Is an outdoor infrared sauna as good as a traditional outdoor sauna?

It is a different category, not a lesser one. Traditional outdoor saunas are better for steam, löyly, 190°F+ air heat, and the communal Finnish ritual. Outdoor infrared is better for daily-use convenience (10-min warm-up, app preheat), zero maintenance (aluminum), longer comfortable sessions (30–45 min), modern design, and lower operating cost. Sun Home builds infrared only. For traditional: Almost Heaven, Redwood Outdoors, or SaunaLife.

How much maintenance does an outdoor sauna need?

Aluminum (Luminar): no staining, sealing, covering, or wood treatment required for normal outdoor use — ~$0 and ~0 hours over 10 years. Cedar barrel (Almost Heaven): stain every 1–2 years, cover recommended, band tension checks — ~$500–$1,500 and 20–40 hours over 10 years. Thermowood cabin (Redwood Outdoors): UV oil optional for color, cover recommended — less than cedar but not zero.

Can I get steam from an outdoor infrared sauna?

No. Infrared saunas produce dry heat only — no stones, no water, no löyly. If steam is important to your practice, you need a traditional sauna. Sun Home recommends Almost Heaven or Redwood Outdoors for traditional steam.

Does an outdoor infrared sauna get hot enough?

The Sun Home Luminar reaches 170°F — independently verified at 165–170°F by GGR. Lower than traditional (190–200°F), but infrared heats the body directly — core body temperature elevation can be comparable at lower cabin temp. Budget outdoor infrared often reaches only 130–140°F.

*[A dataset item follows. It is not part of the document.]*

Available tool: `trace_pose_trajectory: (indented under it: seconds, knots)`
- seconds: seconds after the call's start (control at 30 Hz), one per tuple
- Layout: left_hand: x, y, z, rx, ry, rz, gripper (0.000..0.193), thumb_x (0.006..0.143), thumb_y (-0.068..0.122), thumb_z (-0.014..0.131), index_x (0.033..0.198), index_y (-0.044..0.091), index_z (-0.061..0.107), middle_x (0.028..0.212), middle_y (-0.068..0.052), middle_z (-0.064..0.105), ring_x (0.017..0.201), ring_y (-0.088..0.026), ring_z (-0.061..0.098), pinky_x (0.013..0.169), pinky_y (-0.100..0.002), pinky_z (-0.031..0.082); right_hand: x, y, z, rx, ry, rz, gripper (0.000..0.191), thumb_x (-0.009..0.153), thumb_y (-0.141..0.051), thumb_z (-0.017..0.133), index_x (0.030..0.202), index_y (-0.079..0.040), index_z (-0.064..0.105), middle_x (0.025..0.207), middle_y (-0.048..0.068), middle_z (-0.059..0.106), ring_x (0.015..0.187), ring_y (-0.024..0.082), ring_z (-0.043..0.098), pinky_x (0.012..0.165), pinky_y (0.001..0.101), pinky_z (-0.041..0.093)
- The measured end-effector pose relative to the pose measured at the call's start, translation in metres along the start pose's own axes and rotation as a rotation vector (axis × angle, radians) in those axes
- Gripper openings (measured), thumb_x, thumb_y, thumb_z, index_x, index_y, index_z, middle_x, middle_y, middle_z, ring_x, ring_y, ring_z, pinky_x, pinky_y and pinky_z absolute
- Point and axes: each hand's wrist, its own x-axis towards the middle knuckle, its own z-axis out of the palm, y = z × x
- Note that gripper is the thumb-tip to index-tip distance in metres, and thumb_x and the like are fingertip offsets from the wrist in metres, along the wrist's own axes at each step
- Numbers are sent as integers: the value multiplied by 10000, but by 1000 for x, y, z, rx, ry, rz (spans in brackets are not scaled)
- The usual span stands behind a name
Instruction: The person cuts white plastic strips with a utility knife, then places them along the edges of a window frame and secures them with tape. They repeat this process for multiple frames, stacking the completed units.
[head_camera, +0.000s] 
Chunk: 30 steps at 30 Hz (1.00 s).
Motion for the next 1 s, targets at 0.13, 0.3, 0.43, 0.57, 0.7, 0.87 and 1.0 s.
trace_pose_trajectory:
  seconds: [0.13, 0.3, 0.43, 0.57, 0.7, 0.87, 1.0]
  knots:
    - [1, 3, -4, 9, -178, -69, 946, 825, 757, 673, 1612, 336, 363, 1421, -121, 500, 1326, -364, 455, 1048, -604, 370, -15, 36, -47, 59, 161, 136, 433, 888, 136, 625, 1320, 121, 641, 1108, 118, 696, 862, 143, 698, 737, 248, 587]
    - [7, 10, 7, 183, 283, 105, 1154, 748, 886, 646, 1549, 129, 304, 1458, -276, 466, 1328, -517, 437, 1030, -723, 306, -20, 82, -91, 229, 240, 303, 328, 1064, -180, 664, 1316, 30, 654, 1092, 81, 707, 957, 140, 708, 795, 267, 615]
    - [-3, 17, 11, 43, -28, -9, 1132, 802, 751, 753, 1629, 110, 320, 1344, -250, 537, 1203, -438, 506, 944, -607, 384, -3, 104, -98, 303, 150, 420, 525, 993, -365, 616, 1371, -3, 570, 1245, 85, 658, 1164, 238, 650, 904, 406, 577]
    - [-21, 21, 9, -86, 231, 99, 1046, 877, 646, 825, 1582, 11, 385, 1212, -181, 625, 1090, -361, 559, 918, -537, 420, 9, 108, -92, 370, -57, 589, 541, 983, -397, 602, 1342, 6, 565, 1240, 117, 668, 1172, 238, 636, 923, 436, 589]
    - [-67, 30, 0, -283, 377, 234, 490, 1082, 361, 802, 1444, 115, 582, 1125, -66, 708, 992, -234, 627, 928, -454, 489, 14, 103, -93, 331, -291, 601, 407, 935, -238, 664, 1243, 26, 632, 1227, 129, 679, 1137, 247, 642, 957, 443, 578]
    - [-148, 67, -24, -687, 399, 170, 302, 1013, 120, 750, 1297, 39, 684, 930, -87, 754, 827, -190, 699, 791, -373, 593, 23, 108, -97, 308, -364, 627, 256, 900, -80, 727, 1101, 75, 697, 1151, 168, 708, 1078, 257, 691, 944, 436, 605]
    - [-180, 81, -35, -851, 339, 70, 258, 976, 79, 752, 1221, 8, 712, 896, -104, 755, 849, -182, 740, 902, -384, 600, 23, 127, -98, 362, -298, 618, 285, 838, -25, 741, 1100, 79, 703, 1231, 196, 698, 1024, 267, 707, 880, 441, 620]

Which is cheaper to run outdoors?

Infrared: ~$5–$10/month for daily use. Traditional: ~$15–$45/month. Over 5 years, infrared saves $600–$2,100 in electricity plus $500–$1,500 in maintenance supplies.

Best outdoor infrared sauna?

Sun Home Luminar — aerospace aluminum (no cover, no maintenance), 170°F (GGR verified), full-spectrum, app control, optional RLT, limited lifetime warranty with in-home service. Fortune Best Outdoor 2026. Forbes Best Infrared Outdoor 2025. 2P: $11,099. 5P: $13,899.

Best outdoor traditional sauna?

Almost Heaven Pinnacle (~$5,500, cedar barrel, Harvia 6kW). Redwood Outdoors ($5,500–$15,000+, thermowood, Fortune Best Traditional 2026). SaunaLife E6 (~$5,900–$7,200, modern cube). Sun Home does not build traditional saunas.

Can I have both infrared and traditional outdoors?

Yes — many premium homeowners do. Luminar for daily 30-minute infrared recovery (app preheat, no prep) and a barrel or cabin for weekend social rounds with friends (löyly, steam, conversation). Complementary tools, not competing ones.